### GOAL OF THE EXERCISE
Nothing but the lines from the one with "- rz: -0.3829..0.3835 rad" through the end of the listing should be reproduced, each exactly and with pictures omitted.

####

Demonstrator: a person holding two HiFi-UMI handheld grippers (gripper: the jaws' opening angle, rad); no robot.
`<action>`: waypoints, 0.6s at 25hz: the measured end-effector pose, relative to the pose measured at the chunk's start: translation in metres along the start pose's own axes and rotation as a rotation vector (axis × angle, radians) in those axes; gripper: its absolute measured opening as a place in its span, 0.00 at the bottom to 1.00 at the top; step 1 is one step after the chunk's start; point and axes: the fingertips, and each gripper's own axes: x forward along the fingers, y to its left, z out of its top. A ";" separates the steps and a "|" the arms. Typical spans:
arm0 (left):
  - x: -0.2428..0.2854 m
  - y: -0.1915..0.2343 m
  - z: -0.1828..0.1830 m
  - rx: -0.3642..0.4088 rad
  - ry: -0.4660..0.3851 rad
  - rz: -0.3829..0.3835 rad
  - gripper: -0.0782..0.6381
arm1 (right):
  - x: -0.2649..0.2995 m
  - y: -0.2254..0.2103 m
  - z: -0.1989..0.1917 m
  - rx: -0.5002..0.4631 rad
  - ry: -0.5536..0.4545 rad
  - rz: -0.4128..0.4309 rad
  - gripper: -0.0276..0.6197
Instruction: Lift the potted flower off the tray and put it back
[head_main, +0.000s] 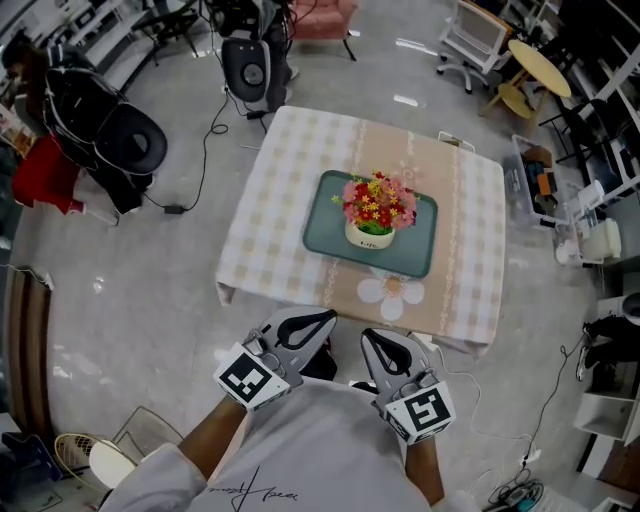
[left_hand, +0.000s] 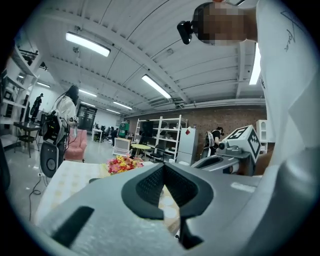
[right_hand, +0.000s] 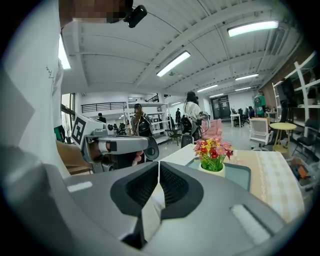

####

### TASK ANSWER
  - rz: -0.3829..0.3835 rad
  - gripper: -0.0782..0.6381
arm1 (right):
  - x: -0.2649..0.2995 m
  - y: -0.2254..0.2103 m
  - z: -0.1989..0.1917 m
  - rx: -0.5002..0.4631 rad
  - ry: -0.5536..0.4545 rad
  - rz: -0.4128..0.4309 rad
  - gripper: -0.0276..0.6197
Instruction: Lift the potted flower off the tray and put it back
[head_main, +0.000s] 
[left_hand, +0.000s] 
[right_hand, +0.000s] 

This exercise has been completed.